O sabikûn-el evvelîn (evvelki hayırlarda yarışanlardan salâh makamında iradesini Allah'a teslim ederek irşada memur ve mezun kılınanlar): Onların bir kısmı muhacirînden (Mekke'den Medine'ye göç edenlerden) bir kısmı ensardan (Medine'deki yardımcılardan) ve bir kısmı da onlara (ensar ve muhacirîne) ihsanla tâbî olanlardandı. (Sahâbe irşad makamına sahip oldukları için onlara tâbî olundu). Allah, onlardan razı ve onlar da O'ndan (Allah'tan) razıdır. Onlara Allah, altlarından ırmaklar akan cennetler hazırladı ve orada ebediyyen kalacaklardır. İşte bu, en büyük (azîm) mükâfattır.
“O sabikûn-el evvelîn var ya; onların bir kısmı ensardandı (Medine’deki yardımcılardan), bir kısmı muhacirîndendi (Mekke’den Medine’ye göçenlerden), bir de ensara ve muhacirîne ihsanla tâbî olanlardandı.” diyor.

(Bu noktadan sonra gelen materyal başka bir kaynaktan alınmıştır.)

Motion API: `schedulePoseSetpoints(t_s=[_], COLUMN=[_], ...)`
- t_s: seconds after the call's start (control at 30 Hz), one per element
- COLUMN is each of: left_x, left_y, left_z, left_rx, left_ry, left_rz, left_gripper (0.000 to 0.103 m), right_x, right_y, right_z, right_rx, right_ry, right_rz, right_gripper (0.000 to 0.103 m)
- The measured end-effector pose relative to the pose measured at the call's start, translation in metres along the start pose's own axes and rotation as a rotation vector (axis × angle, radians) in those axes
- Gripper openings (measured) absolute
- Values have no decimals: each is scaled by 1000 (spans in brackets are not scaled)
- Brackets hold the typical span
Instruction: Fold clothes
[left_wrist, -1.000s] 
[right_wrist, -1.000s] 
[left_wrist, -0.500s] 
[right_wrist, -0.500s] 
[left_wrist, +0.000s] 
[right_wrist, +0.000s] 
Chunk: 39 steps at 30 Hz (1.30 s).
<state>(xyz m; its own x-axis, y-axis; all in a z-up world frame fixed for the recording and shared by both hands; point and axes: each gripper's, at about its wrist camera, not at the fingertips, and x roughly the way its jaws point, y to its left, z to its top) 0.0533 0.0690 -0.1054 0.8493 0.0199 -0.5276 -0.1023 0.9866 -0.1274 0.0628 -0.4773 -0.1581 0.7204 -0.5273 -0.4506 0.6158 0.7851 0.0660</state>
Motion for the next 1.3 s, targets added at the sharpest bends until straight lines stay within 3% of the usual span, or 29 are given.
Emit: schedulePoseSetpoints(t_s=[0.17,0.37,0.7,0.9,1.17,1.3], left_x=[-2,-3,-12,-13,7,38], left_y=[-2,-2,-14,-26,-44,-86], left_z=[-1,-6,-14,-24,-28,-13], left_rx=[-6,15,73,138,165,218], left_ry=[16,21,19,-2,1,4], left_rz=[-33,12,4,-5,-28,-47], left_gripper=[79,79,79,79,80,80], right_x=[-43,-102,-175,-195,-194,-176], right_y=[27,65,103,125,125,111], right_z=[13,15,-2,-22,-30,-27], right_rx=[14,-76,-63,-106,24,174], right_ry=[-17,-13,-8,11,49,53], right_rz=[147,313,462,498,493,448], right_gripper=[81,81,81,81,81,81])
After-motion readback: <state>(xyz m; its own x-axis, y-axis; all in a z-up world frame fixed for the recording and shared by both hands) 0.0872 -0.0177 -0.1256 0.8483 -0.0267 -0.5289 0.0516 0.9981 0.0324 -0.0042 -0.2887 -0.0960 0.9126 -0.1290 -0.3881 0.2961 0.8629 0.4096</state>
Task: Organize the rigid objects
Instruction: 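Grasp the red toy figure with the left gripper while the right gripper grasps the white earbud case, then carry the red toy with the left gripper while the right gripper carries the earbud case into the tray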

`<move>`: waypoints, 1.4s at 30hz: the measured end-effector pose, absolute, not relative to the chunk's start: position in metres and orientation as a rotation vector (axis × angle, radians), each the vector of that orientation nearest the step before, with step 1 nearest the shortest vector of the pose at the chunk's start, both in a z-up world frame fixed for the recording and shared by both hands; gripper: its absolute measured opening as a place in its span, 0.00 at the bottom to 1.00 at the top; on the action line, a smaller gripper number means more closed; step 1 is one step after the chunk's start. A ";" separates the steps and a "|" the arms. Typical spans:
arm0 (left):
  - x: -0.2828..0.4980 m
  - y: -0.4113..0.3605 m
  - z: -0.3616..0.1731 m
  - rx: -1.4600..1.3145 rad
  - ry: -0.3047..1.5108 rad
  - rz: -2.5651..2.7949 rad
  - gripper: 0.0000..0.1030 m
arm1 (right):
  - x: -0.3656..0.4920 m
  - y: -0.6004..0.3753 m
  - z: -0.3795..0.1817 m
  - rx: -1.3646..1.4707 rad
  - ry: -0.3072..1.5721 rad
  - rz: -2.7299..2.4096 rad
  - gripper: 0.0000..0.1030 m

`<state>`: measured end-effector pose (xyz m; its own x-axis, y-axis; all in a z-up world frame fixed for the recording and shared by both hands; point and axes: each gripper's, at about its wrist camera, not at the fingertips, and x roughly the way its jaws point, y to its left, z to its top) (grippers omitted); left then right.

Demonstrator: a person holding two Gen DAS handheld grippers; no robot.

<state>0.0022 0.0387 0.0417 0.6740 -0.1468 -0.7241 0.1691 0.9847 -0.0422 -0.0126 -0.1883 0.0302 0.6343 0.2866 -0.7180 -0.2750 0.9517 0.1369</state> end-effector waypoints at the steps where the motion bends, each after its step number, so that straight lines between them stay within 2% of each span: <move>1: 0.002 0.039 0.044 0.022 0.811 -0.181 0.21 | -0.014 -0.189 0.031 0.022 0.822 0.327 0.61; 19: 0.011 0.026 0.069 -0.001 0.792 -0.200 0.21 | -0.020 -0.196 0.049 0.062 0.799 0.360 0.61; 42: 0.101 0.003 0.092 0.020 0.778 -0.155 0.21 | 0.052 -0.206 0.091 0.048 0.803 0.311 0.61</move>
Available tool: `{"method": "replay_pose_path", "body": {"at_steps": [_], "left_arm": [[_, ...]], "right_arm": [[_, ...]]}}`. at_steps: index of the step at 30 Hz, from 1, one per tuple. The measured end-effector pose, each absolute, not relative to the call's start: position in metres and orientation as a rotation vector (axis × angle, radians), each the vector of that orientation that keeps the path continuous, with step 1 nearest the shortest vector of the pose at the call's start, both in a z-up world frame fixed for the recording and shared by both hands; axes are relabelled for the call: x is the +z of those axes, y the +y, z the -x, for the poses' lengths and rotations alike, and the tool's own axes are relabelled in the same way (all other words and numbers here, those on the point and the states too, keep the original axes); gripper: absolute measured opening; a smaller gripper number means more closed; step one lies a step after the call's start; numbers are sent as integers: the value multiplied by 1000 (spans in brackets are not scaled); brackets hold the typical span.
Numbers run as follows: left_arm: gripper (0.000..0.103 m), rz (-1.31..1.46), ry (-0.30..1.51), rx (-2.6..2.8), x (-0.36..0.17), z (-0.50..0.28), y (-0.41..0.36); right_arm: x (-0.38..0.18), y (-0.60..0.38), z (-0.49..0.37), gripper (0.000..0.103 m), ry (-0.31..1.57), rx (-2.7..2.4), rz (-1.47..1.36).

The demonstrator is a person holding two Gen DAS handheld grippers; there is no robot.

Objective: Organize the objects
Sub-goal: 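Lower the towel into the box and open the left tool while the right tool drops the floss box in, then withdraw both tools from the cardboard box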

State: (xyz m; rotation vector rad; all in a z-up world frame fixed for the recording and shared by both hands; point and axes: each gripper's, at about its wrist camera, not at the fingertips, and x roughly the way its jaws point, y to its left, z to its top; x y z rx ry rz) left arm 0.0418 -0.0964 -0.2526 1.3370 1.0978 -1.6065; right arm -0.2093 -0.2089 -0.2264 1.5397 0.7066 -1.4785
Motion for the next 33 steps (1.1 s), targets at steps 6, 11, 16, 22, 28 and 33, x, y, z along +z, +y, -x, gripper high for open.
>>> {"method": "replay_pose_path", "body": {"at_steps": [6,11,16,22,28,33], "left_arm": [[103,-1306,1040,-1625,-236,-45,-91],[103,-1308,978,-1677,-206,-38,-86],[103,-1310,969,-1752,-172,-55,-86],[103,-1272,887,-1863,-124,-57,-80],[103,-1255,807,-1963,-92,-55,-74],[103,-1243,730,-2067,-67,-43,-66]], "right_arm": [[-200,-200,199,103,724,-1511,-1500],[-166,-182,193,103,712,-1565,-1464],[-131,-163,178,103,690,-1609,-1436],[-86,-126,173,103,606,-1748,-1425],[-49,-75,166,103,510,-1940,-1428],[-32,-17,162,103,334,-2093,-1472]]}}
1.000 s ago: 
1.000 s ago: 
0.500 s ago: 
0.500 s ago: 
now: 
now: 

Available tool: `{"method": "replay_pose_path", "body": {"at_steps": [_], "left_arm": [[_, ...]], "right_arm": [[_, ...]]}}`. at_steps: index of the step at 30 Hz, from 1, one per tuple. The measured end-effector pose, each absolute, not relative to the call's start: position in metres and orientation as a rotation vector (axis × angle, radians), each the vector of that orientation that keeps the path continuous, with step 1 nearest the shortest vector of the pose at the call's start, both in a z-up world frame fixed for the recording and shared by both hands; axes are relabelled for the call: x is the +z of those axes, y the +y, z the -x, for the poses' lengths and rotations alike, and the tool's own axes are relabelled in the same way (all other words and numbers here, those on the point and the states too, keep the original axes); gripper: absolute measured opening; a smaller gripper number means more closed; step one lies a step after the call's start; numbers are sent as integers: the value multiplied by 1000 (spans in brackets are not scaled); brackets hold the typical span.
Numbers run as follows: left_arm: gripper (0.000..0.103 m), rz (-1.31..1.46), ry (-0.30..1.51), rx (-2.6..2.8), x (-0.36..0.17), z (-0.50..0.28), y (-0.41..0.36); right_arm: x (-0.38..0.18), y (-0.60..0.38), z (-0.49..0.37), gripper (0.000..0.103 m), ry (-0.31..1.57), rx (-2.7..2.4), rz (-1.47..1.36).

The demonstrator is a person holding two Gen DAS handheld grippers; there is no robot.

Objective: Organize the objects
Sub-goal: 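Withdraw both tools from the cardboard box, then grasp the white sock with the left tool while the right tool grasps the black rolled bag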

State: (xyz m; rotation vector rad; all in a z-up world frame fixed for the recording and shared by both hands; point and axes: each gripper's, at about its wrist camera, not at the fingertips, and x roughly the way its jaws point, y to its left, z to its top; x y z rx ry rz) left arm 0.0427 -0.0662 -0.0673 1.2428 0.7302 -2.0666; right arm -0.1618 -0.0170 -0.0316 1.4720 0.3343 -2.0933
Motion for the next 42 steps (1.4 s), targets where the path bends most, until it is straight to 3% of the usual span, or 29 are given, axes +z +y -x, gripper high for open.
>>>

İster ensar olsun ister muhacirin, hepsine tâbî olunmuş. Hepsi irşad makamının sahibi. Yani bizim aklı evvellerin söylediği gibi hepsi yedek ilâh olmuşlar meğerse bizim bütün sahâbe. Gördünüz mü sevgili kardeşlerim?
İnsanlar bu Allahû Tealâ’nın âyetlerini nasıl hafife alıyorlar, nasıl yalanlıyorlar ve o öğrendikleri, insanların yazdığı kitaplardan ne hezeyanlar çıkartıyorlar ortaya.
Öyleyse mürşid, Allahû Tealâ emridir. Farzdır. Bütün resûller mürşiddir. Ve huzur namazının imamından başlayarak kademe kademe mürşidler söz konusudur. Her devirdeki en büyük mürşid, huzur namazının imamıdır.
Sevgili kardeşlerim, can dostlarım, gönül dostlarım, görüyorsunuz ki mürşid bir şirk değildir, bir yedek ilâh değildir, tam aksine Allah’ın farz kıldığı bir muhteşem müessesedir. Ve unutmayın ki bütün sahâbe mürşidlerdi.
Allahû Tealâ’nın hepinizi hem cennet saadetine hem dünya saadetine ulaştırmasını Yüce Rabbimizden dileyerek sözlerimizi inşaallah burada tamamlamak istiyoruz.
Sevgili kardeşlerim, can dostlarım, gönül dostlarım, Allah hepinizden razı olsun.